INSTRUCTIONS FOR THE TASK:
Go through the data below and transcribe it exactly. Omit the images.

PROVIDED MATERIAL:

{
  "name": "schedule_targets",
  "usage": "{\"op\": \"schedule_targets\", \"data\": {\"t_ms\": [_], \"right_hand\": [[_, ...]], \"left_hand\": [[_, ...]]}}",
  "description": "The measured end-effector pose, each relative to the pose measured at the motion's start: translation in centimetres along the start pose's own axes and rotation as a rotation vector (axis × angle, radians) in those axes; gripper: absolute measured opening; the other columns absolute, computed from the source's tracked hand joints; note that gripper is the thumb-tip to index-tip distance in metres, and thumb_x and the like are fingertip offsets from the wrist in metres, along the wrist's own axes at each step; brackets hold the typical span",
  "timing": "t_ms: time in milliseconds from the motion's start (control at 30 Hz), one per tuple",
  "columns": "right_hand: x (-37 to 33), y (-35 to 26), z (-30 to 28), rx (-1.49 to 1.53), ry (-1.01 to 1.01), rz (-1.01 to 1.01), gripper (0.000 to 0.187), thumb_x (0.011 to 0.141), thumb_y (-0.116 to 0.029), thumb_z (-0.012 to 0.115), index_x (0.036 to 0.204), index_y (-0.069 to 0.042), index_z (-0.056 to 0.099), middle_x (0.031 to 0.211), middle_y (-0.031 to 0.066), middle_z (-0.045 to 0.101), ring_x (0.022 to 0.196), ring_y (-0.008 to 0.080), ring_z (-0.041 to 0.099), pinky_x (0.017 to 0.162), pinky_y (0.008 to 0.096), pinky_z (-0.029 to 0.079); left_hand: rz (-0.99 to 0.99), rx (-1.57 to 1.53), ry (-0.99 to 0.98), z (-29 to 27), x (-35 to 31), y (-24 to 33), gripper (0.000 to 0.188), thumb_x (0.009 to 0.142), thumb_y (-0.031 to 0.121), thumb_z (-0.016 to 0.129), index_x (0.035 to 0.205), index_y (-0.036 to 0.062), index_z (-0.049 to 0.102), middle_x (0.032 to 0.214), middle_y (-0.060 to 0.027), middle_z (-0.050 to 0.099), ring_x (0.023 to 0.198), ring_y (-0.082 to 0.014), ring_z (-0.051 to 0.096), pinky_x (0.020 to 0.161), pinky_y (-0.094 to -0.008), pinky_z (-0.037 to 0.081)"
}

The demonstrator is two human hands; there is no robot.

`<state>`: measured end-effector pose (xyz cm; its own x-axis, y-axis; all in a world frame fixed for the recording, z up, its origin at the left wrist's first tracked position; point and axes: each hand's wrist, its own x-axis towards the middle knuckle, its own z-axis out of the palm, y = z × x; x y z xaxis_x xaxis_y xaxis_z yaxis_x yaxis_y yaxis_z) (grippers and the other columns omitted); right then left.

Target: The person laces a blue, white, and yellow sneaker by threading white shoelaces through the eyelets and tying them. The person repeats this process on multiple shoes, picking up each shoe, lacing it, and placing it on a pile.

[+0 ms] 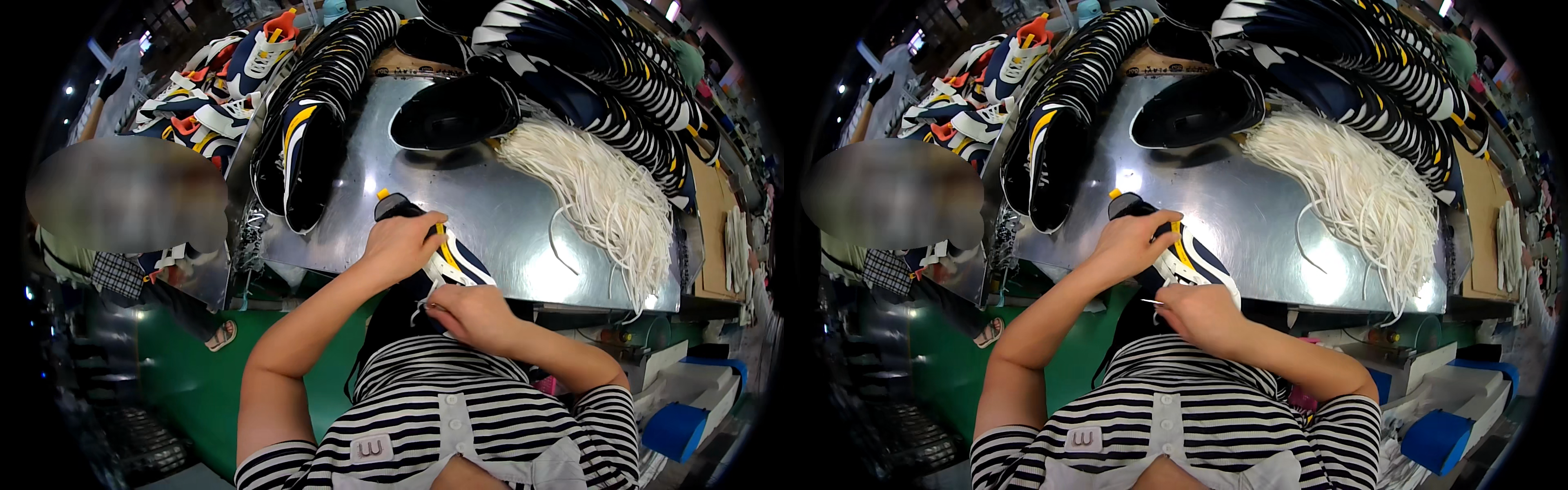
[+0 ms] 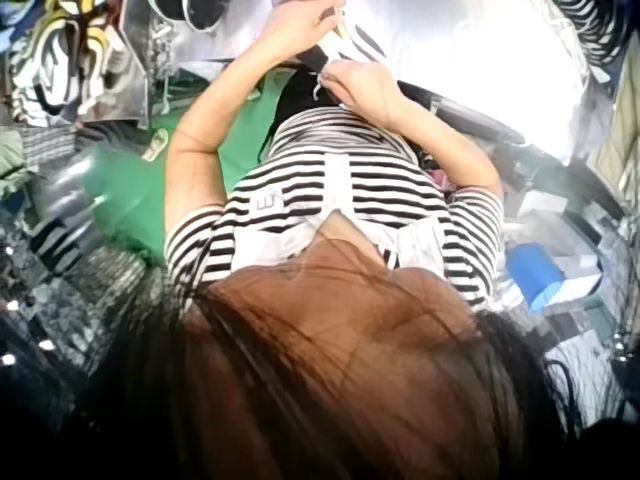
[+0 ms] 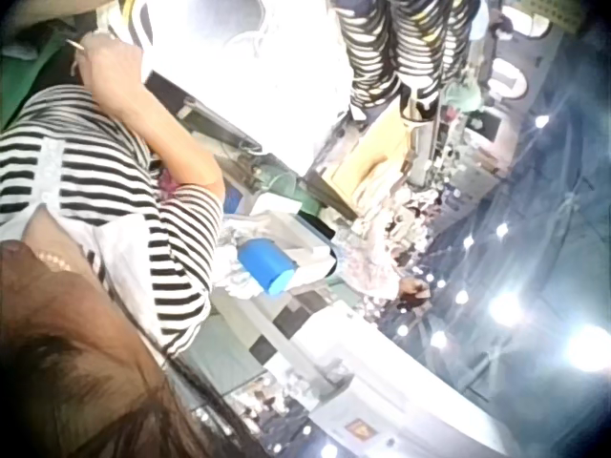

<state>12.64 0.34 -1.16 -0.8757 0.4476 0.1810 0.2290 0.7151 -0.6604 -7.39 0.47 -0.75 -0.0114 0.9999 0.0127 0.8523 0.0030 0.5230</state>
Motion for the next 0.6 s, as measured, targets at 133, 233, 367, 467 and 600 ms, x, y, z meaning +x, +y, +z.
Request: {"op": "schedule_targets", "data": {"t_ms": [133, 233, 367, 467, 600], "right_hand": [[-1.1, -1.7, -1.4, 0.497, -0.137, -0.121, 0.009, 0.091, -0.013, 0.063, 0.092, -0.004, 0.062, 0.078, 0.0108, 0.06, 0.062, 0.0284, 0.057, 0.058, 0.0335, 0.045], [-5.7, 0.3, -2.0, 0.958, 0.104, -0.21, 0.013, 0.091, -0.014, 0.065, 0.094, -0.002, 0.064, 0.082, 0.0101, 0.063, 0.058, 0.0156, 0.053, 0.054, 0.0282, 0.041], [-10.1, 2.5, -3.6, 1.262, 0.632, 0.092, 0.021, 0.093, -0.013, 0.062, 0.103, 0.005, 0.059, 0.088, 0.0136, 0.064, 0.047, 0.0027, 0.039, 0.042, 0.0182, 0.031], [-9.1, 1.3, -7.7, 1.239, 0.667, -0.178, 0.021, 0.095, -0.01, 0.059, 0.108, 0.007, 0.059, 0.099, 0.0157, 0.068, 0.049, 0.0025, 0.046, 0.042, 0.0186, 0.037], [-2.5, 0.8, -4.1, 0.071, 0.356, -0.085, 0.019, 0.087, -0.006, 0.065, 0.106, -0.007, 0.067, 0.107, 0.0046, 0.067, 0.074, 0.0227, 0.069, 0.062, 0.0317, 0.053]], "left_hand": [[-0.137, -0.199, 0.321, 1.6, 1.9, -3.8, 0.026, 0.089, 0.02, 0.064, 0.113, 0.012, 0.07, 0.098, -0.0109, 0.073, 0.089, -0.0231, 0.071, 0.08, -0.0322, 0.053], [-0.259, -0.341, 0.316, 0.7, 2.8, -5.3, 0.026, 0.09, 0.018, 0.064, 0.114, 0.0076, 0.069, 0.094, -0.0137, 0.073, 0.084, -0.0205, 0.071, 0.077, -0.0293, 0.052], [-0.101, -0.243, 0.446, 1.3, 3.5, -2.5, 0.024, 0.092, 0.02, 0.062, 0.111, 0.0082, 0.069, 0.091, -0.0141, 0.072, 0.082, -0.0277, 0.069, 0.075, -0.0348, 0.052], [-0.095, -0.231, 0.475, 1.7, 2.7, -1.5, 0.023, 0.094, 0.023, 0.06, 0.111, 0.0104, 0.069, 0.088, -0.0144, 0.071, 0.08, -0.0321, 0.068, 0.071, -0.0383, 0.051], [-0.061, -0.116, 0.51, 2.3, 2.7, -1.2, 0.023, 0.094, 0.027, 0.06, 0.109, 0.0117, 0.069, 0.081, -0.0144, 0.069, 0.075, -0.0329, 0.068, 0.065, -0.0387, 0.052]]}}
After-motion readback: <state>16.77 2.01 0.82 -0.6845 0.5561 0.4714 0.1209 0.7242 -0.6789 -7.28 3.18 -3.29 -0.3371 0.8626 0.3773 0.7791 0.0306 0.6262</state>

SOLUTION TO THIS TASK:
{
  "name": "schedule_targets",
  "usage": "{\"op\": \"schedule_targets\", \"data\": {\"t_ms\": [_], \"right_hand\": [[_, ...]], \"left_hand\": [[_, ...]]}}",
  "description": "The measured end-effector pose, each relative to the pose measured at the motion's start: translation in centimetres along the start pose's own axes and rotation as a rotation vector (axis × angle, radians) in those axes; gripper: absolute measured opening; the other columns absolute, computed from the source's tracked hand joints; note that gripper is the thumb-tip to index-tip distance in metres, and thumb_x and the like are fingertip offsets from the wrist in metres, along the wrist's own axes at each step; brackets hold the typical span",
  "timing": "t_ms: time in milliseconds from the motion's start (control at 30 Hz), one per tuple",
  "columns": "right_hand: x (-37 to 33), y (-35 to 26), z (-30 to 28), rx (-1.49 to 1.53), ry (-1.01 to 1.01), rz (-1.01 to 1.01), gripper (0.000 to 0.187), thumb_x (0.011 to 0.141), thumb_y (-0.116 to 0.029), thumb_z (-0.012 to 0.115), index_x (0.036 to 0.204), index_y (-0.069 to 0.042), index_z (-0.056 to 0.099), middle_x (0.031 to 0.211), middle_y (-0.031 to 0.066), middle_z (-0.045 to 0.101), ring_x (0.022 to 0.196), ring_y (-0.008 to 0.080), ring_z (-0.041 to 0.099), pinky_x (0.017 to 0.162), pinky_y (0.008 to 0.096), pinky_z (-0.029 to 0.079); left_hand: rz (-0.99 to 0.99), rx (-1.57 to 1.53), ry (-0.99 to 0.98), z (-29 to 27), x (-35 to 31), y (-24 to 33), gripper (0.000 to 0.188), thumb_x (0.009 to 0.142), thumb_y (-0.031 to 0.121), thumb_z (-0.016 to 0.129), index_x (0.035 to 0.205), index_y (-0.036 to 0.062), index_z (-0.049 to 0.102), middle_x (0.032 to 0.214), middle_y (-0.060 to 0.027), middle_z (-0.050 to 0.099), ring_x (0.023 to 0.198), ring_y (-0.082 to 0.014), ring_z (-0.051 to 0.096), pinky_x (0.020 to 0.161), pinky_y (-0.094 to -0.008), pinky_z (-0.037 to 0.081)"
}

The demonstrator is two human hands; there is no robot.

`<state>`: measured end-effector pose (xyz cm; its own x-axis, y-axis; all in a world frame fixed for the recording, z up, its origin at the left wrist's first tracked position; point and axes: each hand's wrist, its own x-axis towards the middle knuckle, its own z-axis out of the palm, y = z × x; x y z xaxis_x xaxis_y xaxis_z yaxis_x yaxis_y yaxis_z) (grippers and the other columns omitted); right then left.

Target: The person laces a blue, white, and yellow sneaker by threading white shoelaces through the eyelets and tying them. The person repeats this process on multiple shoes, picking up each shoe, lacing it, and placing it on a pile.

[+0 ms] 
[+0 ms] 
[+0 ms] 

<state>12.64 0.34 -1.16 -0.8757 0.4476 0.1810 0.2290 0.7151 -0.6604 -7.39 0.47 -0.75 -0.0114 0.9999 0.0127 0.8523 0.0030 0.5230</state>
Motion for the next 0.6 s, as measured, targets at 133, 233, 367, 467 and 600 ms, x, y, z meaning +x, +y, +z.
Request: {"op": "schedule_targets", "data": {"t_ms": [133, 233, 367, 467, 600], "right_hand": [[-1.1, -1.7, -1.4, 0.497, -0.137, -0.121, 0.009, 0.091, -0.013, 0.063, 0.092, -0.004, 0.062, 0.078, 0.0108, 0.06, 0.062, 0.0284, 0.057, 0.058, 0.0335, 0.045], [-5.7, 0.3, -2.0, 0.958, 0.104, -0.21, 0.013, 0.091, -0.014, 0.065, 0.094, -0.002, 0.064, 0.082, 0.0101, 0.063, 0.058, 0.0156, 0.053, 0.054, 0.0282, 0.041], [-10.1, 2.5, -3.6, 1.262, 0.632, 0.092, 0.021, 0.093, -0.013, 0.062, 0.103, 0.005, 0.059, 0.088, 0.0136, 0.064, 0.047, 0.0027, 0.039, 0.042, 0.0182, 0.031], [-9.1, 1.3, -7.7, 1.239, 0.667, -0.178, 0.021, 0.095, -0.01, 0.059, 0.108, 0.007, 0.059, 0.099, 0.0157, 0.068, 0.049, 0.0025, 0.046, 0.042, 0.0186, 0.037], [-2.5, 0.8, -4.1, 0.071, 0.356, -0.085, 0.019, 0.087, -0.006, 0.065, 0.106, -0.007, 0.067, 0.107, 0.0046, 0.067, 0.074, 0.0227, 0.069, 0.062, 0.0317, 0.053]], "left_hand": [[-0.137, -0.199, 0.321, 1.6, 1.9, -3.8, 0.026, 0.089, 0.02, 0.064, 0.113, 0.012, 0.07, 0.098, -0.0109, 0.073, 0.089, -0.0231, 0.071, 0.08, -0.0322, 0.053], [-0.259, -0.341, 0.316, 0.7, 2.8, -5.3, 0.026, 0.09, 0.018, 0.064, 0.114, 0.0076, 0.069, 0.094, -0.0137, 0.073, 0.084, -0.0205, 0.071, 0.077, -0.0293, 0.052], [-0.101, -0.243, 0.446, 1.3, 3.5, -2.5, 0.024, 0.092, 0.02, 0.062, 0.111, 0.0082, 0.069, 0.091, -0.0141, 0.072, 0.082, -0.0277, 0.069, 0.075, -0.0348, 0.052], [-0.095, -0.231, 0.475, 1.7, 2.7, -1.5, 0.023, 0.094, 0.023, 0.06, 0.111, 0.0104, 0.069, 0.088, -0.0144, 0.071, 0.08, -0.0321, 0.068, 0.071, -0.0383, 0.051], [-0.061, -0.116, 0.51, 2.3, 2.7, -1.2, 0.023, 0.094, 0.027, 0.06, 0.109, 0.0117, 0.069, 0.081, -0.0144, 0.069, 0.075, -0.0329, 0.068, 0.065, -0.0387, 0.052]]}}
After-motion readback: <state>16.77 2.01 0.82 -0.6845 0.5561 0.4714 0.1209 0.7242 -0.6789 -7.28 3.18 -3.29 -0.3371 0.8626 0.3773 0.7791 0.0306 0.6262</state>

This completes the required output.